In Niagara News, by , on April 3rd, 2023

Organizers from Niagara University and Brock University recently hosted a multidisciplinary, undergraduate and graduate student conference on  Canada-U.S. relations. Participating students and panel moderators from the region came from Brock University, Daemen University, Laurentian University, Niagara University, the University at Buffalo, the University of New Brunswick, the University of Pittsburgh at Bradford, Western University of Ontario, and Wilfrid Laurier University. The conference was sponsored by the Office of the Provost, the Department of History, and the Ontario campus of Niagara University as well as Brock University’s Centre for Canadian Studies. The main planning for the conference was led by Dr. Shannon Risk, Chair of the Department of History at Niagara University, and Ms. Elaine Aldridge-Low, Administrative Assistant, Centre for Canadian Studies, at Brock University.


Keynote speaker Dr. Stephanie Bangarth, professor of History at King’s University College at the University of Western Ontario, spoke at the conference.

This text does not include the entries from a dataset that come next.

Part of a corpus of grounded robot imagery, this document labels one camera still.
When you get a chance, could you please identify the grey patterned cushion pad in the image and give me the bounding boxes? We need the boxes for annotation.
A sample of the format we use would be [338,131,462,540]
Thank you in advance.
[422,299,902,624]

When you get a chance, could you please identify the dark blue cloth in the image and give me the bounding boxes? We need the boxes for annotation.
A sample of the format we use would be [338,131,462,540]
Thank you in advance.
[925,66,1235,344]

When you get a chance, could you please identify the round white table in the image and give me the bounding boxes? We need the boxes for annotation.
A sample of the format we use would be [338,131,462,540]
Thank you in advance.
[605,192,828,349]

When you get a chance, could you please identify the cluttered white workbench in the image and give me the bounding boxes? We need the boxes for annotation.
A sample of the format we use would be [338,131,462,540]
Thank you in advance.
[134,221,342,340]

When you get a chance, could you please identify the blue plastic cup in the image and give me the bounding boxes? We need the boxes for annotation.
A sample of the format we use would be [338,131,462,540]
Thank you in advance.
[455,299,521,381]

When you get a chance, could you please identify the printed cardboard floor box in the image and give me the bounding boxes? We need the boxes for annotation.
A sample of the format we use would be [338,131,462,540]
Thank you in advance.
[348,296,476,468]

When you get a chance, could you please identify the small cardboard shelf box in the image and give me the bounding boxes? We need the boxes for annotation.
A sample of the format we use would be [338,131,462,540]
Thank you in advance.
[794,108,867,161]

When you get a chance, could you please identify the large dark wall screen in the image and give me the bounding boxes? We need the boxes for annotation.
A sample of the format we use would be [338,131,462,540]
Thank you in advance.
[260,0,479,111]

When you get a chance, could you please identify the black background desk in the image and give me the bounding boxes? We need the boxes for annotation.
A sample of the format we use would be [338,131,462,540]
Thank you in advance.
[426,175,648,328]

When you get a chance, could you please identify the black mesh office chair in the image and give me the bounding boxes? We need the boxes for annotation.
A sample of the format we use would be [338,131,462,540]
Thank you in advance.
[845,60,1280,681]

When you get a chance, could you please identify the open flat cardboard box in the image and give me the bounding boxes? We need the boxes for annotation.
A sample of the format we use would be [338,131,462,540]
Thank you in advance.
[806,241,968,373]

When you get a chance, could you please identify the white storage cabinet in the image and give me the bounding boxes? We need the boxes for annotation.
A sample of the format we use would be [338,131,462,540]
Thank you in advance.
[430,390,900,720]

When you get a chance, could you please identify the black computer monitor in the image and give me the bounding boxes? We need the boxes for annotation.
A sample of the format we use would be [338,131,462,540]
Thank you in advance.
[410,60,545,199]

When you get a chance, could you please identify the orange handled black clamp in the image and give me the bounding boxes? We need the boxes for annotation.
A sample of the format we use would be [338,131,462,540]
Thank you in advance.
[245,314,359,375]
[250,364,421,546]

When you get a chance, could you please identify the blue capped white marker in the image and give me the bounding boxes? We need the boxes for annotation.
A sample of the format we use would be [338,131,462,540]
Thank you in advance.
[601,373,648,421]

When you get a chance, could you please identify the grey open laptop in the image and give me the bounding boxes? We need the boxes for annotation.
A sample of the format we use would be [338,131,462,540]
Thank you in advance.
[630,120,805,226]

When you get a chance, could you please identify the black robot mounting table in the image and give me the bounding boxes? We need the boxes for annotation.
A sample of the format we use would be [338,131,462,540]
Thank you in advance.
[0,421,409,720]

Students presented their work, which focused on psychology of Casinos in Canada and the U.S., political science topics centered on populism and campaign funding, tracking crime at the border and beyond, history and language, security and mobility rights at the border, and a reassessment of border policies. Dr. Tim Ireland, Provost at Niagara University, welcomed the students, moderators, and supporters at the luncheon, remarking that the conference overlapped with U.S. President Biden’s summit with Canadian Prime Minister Justin Trudeau. He noted that the two leaders continued a long tradition of cooperation between the two countries.

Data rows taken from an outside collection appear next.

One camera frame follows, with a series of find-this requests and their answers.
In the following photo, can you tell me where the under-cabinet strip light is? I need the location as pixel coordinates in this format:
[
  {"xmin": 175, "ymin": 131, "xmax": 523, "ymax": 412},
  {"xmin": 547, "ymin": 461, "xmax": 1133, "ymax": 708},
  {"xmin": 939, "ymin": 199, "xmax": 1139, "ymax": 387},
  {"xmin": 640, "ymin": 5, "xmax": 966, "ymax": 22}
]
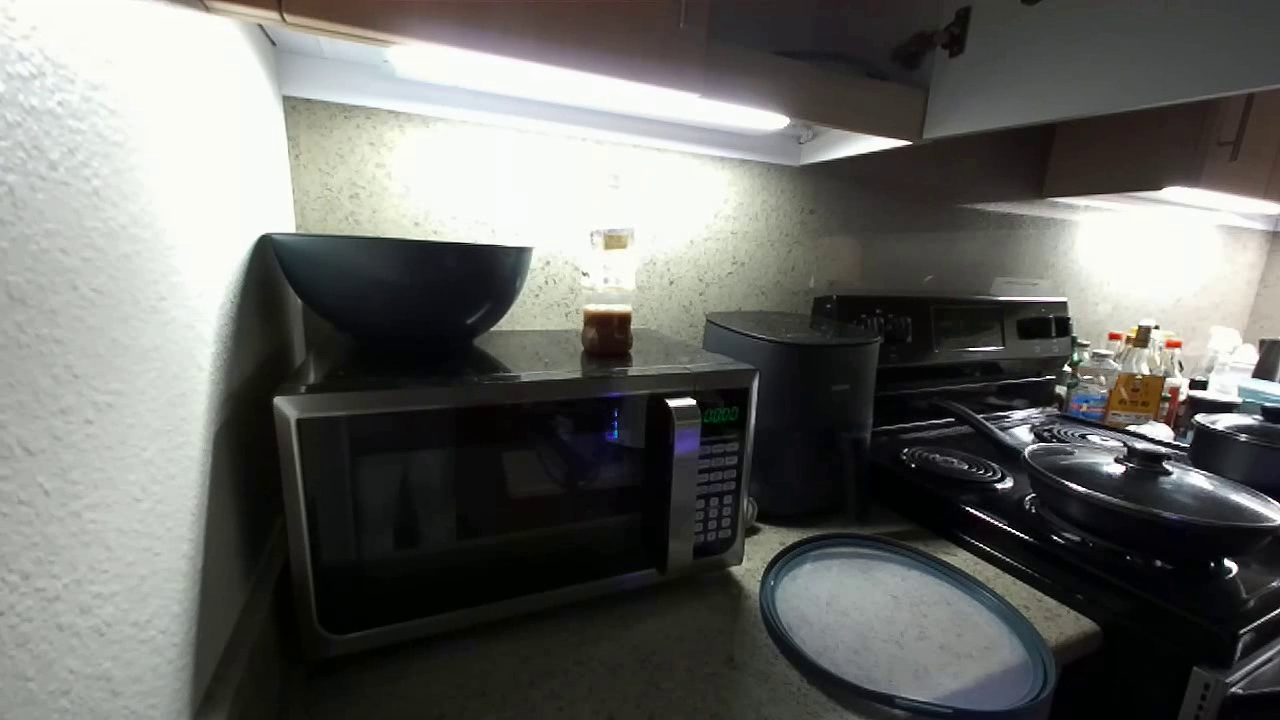
[{"xmin": 381, "ymin": 37, "xmax": 802, "ymax": 142}]

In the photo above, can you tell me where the dark cooking pot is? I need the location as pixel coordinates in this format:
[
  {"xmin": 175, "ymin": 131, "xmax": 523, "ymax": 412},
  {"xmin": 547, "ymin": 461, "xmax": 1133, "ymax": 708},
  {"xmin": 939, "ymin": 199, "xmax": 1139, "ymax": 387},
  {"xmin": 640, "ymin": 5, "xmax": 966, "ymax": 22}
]
[{"xmin": 1186, "ymin": 406, "xmax": 1280, "ymax": 492}]

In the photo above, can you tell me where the black air fryer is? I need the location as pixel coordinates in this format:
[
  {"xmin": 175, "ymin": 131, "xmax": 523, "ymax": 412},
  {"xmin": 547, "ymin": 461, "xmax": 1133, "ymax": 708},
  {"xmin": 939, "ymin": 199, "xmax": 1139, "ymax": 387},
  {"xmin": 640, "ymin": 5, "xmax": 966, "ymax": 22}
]
[{"xmin": 701, "ymin": 308, "xmax": 887, "ymax": 530}]

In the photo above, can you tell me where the dark cabinet above stove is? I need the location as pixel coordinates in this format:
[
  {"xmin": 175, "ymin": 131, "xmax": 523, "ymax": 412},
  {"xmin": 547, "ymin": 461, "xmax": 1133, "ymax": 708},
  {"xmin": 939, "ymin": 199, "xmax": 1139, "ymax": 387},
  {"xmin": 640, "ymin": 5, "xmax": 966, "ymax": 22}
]
[{"xmin": 1039, "ymin": 90, "xmax": 1280, "ymax": 207}]

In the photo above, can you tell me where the light wooden cabinet door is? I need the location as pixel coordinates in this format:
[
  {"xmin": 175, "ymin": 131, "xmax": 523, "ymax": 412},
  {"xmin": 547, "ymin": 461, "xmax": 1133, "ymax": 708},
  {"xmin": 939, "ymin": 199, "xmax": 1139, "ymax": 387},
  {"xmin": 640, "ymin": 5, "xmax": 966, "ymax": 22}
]
[{"xmin": 915, "ymin": 0, "xmax": 1280, "ymax": 145}]

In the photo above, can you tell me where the metal cabinet door hinge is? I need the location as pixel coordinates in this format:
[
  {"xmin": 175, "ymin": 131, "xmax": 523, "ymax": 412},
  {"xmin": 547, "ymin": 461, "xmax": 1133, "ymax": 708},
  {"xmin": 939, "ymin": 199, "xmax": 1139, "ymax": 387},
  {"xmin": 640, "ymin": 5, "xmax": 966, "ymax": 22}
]
[{"xmin": 894, "ymin": 5, "xmax": 978, "ymax": 71}]

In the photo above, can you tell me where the black kitchen stove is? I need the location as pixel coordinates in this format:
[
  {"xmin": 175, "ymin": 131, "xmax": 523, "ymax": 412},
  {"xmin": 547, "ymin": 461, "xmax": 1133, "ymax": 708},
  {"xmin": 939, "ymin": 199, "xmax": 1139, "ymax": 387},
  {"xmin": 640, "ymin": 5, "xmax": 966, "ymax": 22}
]
[{"xmin": 810, "ymin": 288, "xmax": 1280, "ymax": 720}]

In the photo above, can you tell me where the dark round bowl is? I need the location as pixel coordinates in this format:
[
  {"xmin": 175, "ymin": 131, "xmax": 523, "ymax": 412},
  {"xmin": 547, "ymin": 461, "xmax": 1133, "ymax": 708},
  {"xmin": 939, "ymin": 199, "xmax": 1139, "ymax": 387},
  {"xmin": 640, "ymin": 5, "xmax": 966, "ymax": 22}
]
[{"xmin": 261, "ymin": 229, "xmax": 536, "ymax": 355}]

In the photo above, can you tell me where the jar with amber liquid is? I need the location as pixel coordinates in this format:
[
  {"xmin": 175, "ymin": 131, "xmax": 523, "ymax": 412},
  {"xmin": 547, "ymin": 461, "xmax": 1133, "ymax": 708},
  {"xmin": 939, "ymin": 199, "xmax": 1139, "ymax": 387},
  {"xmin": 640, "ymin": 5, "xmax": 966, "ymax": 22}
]
[{"xmin": 578, "ymin": 224, "xmax": 640, "ymax": 364}]

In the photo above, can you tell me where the bottle with red cap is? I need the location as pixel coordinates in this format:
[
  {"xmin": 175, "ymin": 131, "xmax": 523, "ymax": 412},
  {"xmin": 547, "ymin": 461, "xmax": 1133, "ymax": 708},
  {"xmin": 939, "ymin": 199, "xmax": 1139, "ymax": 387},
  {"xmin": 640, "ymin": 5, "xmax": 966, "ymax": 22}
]
[{"xmin": 1156, "ymin": 338, "xmax": 1191, "ymax": 431}]

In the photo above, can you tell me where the bottle with blue label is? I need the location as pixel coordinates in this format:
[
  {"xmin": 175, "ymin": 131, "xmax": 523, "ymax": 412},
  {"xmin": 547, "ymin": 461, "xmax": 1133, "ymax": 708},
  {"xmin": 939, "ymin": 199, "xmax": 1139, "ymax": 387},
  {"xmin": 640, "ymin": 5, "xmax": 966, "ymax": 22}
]
[{"xmin": 1063, "ymin": 338, "xmax": 1118, "ymax": 424}]

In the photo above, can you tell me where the stainless steel microwave oven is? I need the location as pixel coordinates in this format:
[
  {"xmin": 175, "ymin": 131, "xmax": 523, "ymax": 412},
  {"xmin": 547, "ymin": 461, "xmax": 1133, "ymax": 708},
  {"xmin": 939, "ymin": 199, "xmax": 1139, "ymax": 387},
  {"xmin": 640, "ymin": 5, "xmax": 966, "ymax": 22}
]
[{"xmin": 267, "ymin": 329, "xmax": 765, "ymax": 663}]

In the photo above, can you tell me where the bottle with yellow label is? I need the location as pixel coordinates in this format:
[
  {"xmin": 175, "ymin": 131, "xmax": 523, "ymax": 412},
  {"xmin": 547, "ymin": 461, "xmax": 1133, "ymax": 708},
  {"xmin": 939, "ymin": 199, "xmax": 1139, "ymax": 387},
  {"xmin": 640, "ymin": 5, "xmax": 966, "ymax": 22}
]
[{"xmin": 1106, "ymin": 318, "xmax": 1171, "ymax": 428}]

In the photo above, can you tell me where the dark frying pan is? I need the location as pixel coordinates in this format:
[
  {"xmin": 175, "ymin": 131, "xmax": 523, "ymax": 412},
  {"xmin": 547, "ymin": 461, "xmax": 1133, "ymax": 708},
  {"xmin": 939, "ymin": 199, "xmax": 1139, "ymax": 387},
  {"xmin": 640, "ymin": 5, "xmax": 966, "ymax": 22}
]
[{"xmin": 933, "ymin": 397, "xmax": 1280, "ymax": 570}]

The keynote speaker was Dr. Stephanie Bangarth, Professor of History at King’s University College at the University of Western Ontario. Her work, titled, “A Strong Re-enforcement of the American Initiative”: The 1970s, Human Rights and Foreign Policy, and Canadian Trade (In)Action, focused on the 1970s rhetoric of the Canadian government as “peacekeeper nation” while simultaneously supporting business initiatives with major human rights abuser countries like South Africa. She also noted a political family dynasty in Canadian Parliament actively fighting to ensure the government’s rhetoric matched its actions. Dr. Bangarth said of her presentation, “this paper begins a conversation on the origins of legislated government and corporate social responsibility in Canadian human rights history and in a comparative framework with parallel American initiatives. From the pinnacle of Canada’s principled stand on apartheid in the 1980s to the nadir of the largest arms contract in Canadian history signed with Saudi Arabia a few years ago, it is important to highlight how the defense of human rights has been articulated and circumvented.”

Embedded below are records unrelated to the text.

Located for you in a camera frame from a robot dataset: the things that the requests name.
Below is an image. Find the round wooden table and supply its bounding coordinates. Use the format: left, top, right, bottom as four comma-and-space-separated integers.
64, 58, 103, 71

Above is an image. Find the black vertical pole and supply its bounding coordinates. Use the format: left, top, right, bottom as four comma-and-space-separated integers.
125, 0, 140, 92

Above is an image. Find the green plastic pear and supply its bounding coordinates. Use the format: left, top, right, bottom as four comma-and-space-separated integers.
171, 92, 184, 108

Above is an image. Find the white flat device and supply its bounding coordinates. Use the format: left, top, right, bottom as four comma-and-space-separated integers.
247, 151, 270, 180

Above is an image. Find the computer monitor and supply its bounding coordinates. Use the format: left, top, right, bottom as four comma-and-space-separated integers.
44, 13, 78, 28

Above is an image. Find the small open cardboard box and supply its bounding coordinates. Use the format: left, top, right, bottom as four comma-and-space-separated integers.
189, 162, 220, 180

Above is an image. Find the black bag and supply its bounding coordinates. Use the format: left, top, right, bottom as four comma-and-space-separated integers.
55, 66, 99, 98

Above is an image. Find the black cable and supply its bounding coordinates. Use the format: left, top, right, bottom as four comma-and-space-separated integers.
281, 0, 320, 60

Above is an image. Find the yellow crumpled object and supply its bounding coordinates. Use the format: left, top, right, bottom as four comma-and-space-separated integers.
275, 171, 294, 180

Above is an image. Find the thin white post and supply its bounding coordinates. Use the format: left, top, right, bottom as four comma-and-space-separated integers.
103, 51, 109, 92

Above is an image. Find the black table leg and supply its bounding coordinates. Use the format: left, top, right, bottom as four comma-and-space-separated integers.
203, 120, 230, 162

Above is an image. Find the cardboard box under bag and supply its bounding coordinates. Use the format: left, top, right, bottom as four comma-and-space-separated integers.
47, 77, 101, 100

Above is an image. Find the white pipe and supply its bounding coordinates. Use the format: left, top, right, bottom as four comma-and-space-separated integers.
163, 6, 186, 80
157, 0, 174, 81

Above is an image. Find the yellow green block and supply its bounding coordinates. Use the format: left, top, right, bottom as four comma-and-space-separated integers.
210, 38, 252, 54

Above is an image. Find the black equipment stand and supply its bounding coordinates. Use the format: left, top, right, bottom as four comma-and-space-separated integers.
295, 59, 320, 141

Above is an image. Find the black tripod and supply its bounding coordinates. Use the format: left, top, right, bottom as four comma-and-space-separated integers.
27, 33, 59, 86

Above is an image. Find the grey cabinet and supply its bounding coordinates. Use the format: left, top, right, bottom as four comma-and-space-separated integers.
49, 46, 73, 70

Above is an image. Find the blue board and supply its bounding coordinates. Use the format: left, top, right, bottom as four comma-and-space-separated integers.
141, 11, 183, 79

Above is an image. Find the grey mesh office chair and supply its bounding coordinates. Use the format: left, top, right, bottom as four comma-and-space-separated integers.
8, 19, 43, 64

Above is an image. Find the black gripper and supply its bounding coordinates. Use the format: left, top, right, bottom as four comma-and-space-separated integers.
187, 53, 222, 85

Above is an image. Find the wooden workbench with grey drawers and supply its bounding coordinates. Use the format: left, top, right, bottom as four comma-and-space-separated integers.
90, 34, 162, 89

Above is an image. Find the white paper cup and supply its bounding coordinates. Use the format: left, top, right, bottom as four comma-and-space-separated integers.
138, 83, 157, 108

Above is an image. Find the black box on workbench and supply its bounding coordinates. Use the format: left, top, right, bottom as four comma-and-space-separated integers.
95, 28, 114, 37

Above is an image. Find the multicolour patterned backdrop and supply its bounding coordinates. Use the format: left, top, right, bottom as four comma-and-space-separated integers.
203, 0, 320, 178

Winning the “best student paper” was PhD student Mabel Gardner from Western University of Ontario. Her work centered on a Canadian journalist, Gladys Arnold, who fostered a dynamic career, chronicling the Free French forces led by General Charles de Gaulle during the Second World War. Arnold, supported by the wealthy Sifton family, also served as a voice for white settler colonialism in her reporting for the Regina Leader Post. The Sifton family urged white Canadians and immigrants to populate the western prairies at the expense of indigenous people and other ethnic minorities. The contest judges, Dr. Monroe Eagles, Professor of Political Science at the University at Buffalo, and Dr. Dan Malleck, Professor of Health Sciences and Director of the Centre for Canadian Studies at Brock University, highlighted Gardner’s “well-written analysis, backed by careful and original archival research” as a “compelling illustration of how one journalist’s career was shaped and advanced by Canada’s exclusionary immigration and settlement policies and by her receipt of the patronage of the Siftons.”


PhD student Mabel Gardner (right) from Western University of Ontario won the Best Student Paper award. Niagara University associate professor Dr. Shannon Risk presented Gardner with the award.

Each year, the Crossing Borders Conference emphasizes a supportive experience for students, recognizing that some students are presenting their scholarly work for the first time in a public arena. For thirty years, the conference organizers have provided the platform for emerging scholars and policy makers that help to define the Canadian-U.S. relationship for decades to come. The conference will return in the spring of 2024, hosted by Brock University.